當然那王逍并不會為之所動,聽後面上譏諷之意更顯,隻差沒冷笑出聲了。

“元觀主斷章取義的本事可不小啊。你怎地不提我家掌門幼子去你方外觀請教切磋,卻教你義父痛下黑手、一劍斃命的事?還是說你覺得你方外觀的人命格外金貴些,我們掌門痛失愛子便不值一提?!”

王逍這一番發問亦是有力,但那元岐卻似有備而來,面上全無愧色,當即回擊道。

“刀劍無眼,既分勝負,亦見生死!沈掌門之子隐匿身份來我觀中讨教,我義父全力應戰有何不妥?難不成還要假意不敵、給你秋山派臉上貼金不成?!”

眼看舊事糾纏不清,那王逍也不戀戰,當即調轉矛頭将話重新引回清平道。

“那清平道上枉死者乃是斃命于卓絕刀法,王某乃門中首座,四歲開始修習劍法,從未偏離主修、另辟旁門,行走江湖劍不離身,諸位皆可為證。請莊主明鑒!”

這廂王逍激憤自辯,那廂狄墨依舊不語。

他也确實不需要開口,因為下一刻那元岐便已話頂話地跟了上來。

“秋山派第一高手那套秋聲劍法誰人不知?你自是不會親自出手,但你可假借旁人之手、借刀殺人!”

“觀主此言謬矣,此番你無憑無據,僅憑一張嘴就想當衆将這滅門之罪強加于我,到底是嘔血嘔出了心得、修成那含血噴人大法,還是賊喊捉賊、妄想栽贓旁人洗脫自己!”
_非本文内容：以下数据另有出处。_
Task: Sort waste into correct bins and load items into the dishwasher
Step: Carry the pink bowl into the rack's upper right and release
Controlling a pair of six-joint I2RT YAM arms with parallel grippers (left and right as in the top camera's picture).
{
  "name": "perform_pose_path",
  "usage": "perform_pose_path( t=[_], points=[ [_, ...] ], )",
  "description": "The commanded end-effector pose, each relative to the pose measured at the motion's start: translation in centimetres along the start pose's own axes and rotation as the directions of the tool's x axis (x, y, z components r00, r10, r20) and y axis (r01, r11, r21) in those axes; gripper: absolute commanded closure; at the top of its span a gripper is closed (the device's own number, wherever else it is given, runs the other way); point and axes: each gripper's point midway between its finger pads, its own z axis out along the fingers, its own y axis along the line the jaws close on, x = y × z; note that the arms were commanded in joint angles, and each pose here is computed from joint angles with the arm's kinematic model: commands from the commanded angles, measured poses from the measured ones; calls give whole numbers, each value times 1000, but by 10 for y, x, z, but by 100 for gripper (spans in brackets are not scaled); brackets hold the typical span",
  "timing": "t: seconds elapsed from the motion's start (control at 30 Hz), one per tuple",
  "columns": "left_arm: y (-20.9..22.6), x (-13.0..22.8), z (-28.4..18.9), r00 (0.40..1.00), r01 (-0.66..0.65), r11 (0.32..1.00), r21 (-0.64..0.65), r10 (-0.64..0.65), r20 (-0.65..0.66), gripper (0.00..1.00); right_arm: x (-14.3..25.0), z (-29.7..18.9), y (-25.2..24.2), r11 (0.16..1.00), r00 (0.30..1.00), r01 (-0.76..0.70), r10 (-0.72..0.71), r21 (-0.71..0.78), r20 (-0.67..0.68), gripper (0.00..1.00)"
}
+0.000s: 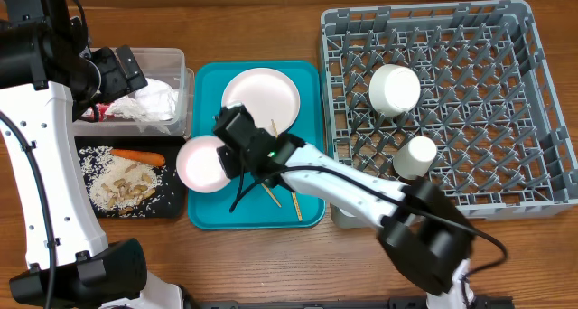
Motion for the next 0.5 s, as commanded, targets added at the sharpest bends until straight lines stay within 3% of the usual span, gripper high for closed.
perform_pose_path(
  t=[0.0, 0.13, 0.27, 0.37, 0.47],
  points=[
    [0, 1, 1, 1000, 9, 1000, -3, -9, -5, 0, -69, -74, 8, 995, 973, 103, -98, -14, 211, 96],
    [0, 1, 1, 1000, 9, 1000, -3, -9, -5, 0, -100, -117, -38, 973, 935, 114, -174, 202, 310, 96],
    [0, 1, 1, 1000, 9, 1000, -3, -9, -5, 0, -134, -185, -120, 827, 885, 48, -296, 560, 361, 96],
    [0, 1, 1, 1000, 9, 1000, -3, -9, -5, 0, -144, -221, -171, 671, 880, 54, -382, 740, 283, 96],
    [0, 1, 1, 1000, 9, 1000, -3, -9, -5, 0, -146, -240, -218, 509, 887, 161, -451, 846, 103, 96]
  ],
)
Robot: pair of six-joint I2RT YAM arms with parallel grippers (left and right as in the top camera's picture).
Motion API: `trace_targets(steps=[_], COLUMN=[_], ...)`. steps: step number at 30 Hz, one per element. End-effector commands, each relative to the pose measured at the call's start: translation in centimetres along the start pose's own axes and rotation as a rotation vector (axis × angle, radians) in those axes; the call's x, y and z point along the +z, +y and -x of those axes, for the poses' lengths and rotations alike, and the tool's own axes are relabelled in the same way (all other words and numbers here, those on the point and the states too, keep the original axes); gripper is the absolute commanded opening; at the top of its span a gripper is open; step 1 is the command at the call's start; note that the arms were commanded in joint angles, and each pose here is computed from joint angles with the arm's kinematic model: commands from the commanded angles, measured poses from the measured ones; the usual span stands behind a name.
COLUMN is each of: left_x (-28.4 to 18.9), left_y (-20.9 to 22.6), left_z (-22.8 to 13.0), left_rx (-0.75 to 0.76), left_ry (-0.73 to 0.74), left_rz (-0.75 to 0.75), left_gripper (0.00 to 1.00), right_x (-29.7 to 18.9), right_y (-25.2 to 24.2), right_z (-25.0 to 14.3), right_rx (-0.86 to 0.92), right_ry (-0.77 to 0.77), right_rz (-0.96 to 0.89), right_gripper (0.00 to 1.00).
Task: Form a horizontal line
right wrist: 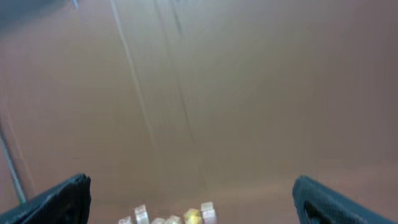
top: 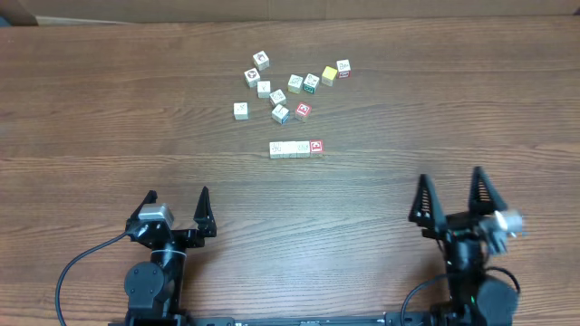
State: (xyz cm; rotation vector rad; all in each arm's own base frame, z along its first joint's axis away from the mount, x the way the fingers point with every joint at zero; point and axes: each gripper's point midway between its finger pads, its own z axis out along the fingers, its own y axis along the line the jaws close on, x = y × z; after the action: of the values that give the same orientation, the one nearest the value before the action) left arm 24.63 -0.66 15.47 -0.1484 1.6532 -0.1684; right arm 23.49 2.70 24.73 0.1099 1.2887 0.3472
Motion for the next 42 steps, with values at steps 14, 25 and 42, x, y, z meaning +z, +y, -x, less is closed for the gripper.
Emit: trace_targets(steps=[14,25,42], left_x=[-0.1,-0.1,-0.1], left_y=[-0.3,-0.3,-0.3], left_z=[0.1,0.1,0.1], left_rx=[0.020,0.020,0.020], left_ry=[-0.007,-0.007,-0.007], left_rz=[-0.018,-0.018,-0.018], left_gripper=[1.00,1.00,1.00], right_x=[-1.2,-1.2,-1.2], right_y=[-1.9,-1.9,-1.9], right_z=[-7.5,-7.5,-7.5], right_rx=[-0.124,-0.393,-0.393], right_ry=[0.305,0.312,0.312], right_rz=[-0.054,-0.012,-0.012], right_gripper=[1.00,1.00,1.00])
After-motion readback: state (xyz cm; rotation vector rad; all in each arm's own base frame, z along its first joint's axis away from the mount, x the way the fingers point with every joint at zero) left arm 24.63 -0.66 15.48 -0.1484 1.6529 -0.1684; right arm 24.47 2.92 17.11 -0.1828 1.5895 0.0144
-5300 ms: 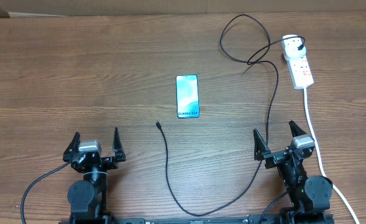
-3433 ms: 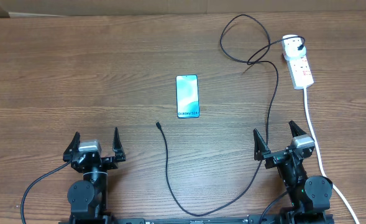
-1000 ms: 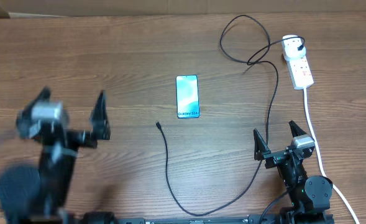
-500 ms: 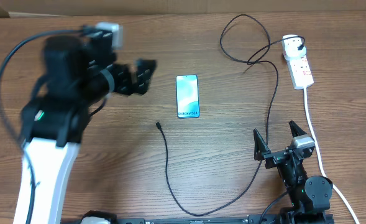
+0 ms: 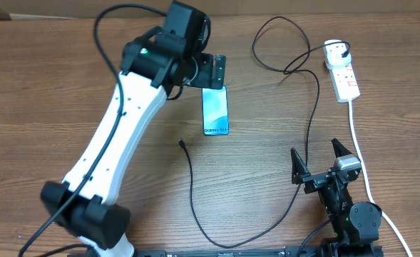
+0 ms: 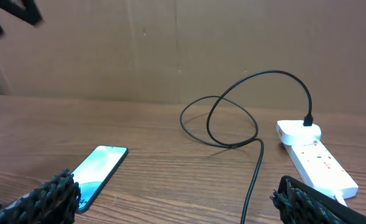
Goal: Plug charger to phone and switch on socket
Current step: 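Raise the left arm and move the left gripper over the phone, then lower the left gripper onto the phone's top edge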
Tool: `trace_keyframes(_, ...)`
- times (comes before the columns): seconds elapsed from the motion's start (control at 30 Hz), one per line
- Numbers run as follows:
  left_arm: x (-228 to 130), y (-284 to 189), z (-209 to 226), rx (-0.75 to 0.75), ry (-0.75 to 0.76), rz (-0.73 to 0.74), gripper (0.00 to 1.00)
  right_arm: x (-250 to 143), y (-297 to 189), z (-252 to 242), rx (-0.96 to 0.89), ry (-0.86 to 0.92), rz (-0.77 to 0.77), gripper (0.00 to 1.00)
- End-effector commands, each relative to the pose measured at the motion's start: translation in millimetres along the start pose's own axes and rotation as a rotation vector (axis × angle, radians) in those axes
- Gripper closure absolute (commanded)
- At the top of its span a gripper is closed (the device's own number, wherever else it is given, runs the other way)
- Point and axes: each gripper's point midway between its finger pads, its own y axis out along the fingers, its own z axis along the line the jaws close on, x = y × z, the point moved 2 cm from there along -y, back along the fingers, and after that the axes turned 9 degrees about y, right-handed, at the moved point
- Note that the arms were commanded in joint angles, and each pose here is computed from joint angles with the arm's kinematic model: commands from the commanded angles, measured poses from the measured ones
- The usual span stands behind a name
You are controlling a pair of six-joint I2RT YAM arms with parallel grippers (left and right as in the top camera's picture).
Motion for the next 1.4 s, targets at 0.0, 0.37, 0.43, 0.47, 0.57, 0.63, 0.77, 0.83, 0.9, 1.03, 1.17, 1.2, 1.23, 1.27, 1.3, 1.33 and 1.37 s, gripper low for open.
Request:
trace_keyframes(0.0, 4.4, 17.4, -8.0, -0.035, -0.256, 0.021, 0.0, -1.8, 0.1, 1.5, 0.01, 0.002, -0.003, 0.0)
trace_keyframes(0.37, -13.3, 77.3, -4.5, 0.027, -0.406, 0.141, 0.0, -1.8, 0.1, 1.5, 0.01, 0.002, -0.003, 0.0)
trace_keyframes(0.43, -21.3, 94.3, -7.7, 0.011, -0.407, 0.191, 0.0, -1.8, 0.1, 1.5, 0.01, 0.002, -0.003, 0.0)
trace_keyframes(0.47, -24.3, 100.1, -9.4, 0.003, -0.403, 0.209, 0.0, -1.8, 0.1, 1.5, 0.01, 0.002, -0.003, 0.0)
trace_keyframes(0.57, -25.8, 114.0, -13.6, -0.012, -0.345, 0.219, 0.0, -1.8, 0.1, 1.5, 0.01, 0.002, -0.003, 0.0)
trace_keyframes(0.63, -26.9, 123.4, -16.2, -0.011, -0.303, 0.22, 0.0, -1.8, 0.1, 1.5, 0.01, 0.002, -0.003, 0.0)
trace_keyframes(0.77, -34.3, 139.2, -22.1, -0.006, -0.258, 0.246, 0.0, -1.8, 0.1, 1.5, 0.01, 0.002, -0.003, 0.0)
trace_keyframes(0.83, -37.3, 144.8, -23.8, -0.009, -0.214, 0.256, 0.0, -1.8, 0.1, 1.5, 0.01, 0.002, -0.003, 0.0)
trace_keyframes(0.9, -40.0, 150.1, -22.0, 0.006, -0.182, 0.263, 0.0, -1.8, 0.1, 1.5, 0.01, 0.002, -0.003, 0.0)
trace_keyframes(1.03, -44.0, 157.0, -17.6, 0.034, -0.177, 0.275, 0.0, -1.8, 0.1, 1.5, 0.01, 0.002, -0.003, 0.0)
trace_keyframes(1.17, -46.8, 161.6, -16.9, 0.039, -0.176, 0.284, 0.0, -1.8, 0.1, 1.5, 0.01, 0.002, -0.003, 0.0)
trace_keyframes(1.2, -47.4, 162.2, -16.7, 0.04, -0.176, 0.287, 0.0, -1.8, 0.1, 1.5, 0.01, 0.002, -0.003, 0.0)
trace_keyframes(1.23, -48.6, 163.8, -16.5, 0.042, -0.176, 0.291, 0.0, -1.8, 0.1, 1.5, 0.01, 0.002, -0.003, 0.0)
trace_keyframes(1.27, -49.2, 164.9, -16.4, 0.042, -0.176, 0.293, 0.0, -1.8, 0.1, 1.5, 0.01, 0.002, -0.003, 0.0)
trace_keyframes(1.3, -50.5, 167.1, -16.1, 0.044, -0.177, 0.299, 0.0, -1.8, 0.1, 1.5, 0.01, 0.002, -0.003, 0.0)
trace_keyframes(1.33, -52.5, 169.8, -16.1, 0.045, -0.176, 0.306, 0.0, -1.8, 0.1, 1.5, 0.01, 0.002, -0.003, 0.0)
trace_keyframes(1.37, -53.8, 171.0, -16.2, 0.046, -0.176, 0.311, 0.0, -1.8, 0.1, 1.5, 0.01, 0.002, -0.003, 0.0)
“今日你我對陣此處,不就是各抒己見,請莊主大人從中定奪嗎?元某雖隻得一張嘴,但王首座不也是如此,又何必動怒?莫非是我的一番話正中你的痛處,你做下的惡事被我公之于衆,你百口莫辯所以才會惱羞成怒吧!”

兩方一陣激烈交鋒,誰也沒有一樣拿得出手的罪證,誅心的言辭卻可鋪墨成書,愣是吵出了一種論經辯禅的架勢,不知道還以為這瓊壺島上雲集的不是一群舞刀弄棍的江湖中人,而是那隻善口誅筆伐的文壇泰鬥、法師大儒。

眼見好端端一場江湖賞劍大會,竟變成一場吐沫星子橫飛的當堂對峙,看熱鬧的秦九葉亦有些心情複雜,然而當她不動聲色觀察四周時卻發現,那些白發蒼蒼的門派宗師們好似早就習慣了這扯頭發、踩腳指的鬧劇,一個個眼觀鼻鼻觀心地默不作聲,倒是那些年輕弟子們各個義憤填膺,已漸漸分作兩派,一派為那元岐發聲讨伐,一派為那王逍喊冤叫屈。

激烈争吵辯駁聲連帶着附和低語,在這偌大的石窟中共振成嗡嗡聲一片。

終于,那戴着面具的身影再次開口了。

“平冤斷案非我所長,不過今日群賢彙聚于此,倒是天賜良機。”狄墨聲音一頓,随即緩緩轉向另一個方向,“聽聞斷玉君出身青重山書院,又是那平南将軍親封的查案督護,想必深谙此道,我倒是想聽聽斷玉君對此事的見解。”

那狄墨不開口則已,一開口瞬間便在這亂局中另辟出一塊戰場來。

一時間所有人的目光都從那王逍與元岐身上轉向了站在角落裡的邱陵,而後者身旁的秦九葉和七姑便似那雷擊木旁的一根菜苗,雖不在這電光驚雷陣的中央,卻也感受到那股無形威力,隻覺得每根頭發絲都立了起來。

當初本是看客心,轉身卻成戲中人。

秦九葉與七姑緩緩縮回了脖子。

看戲看到自己身上,再好看的戲碼也轉瞬間無心觀賞了。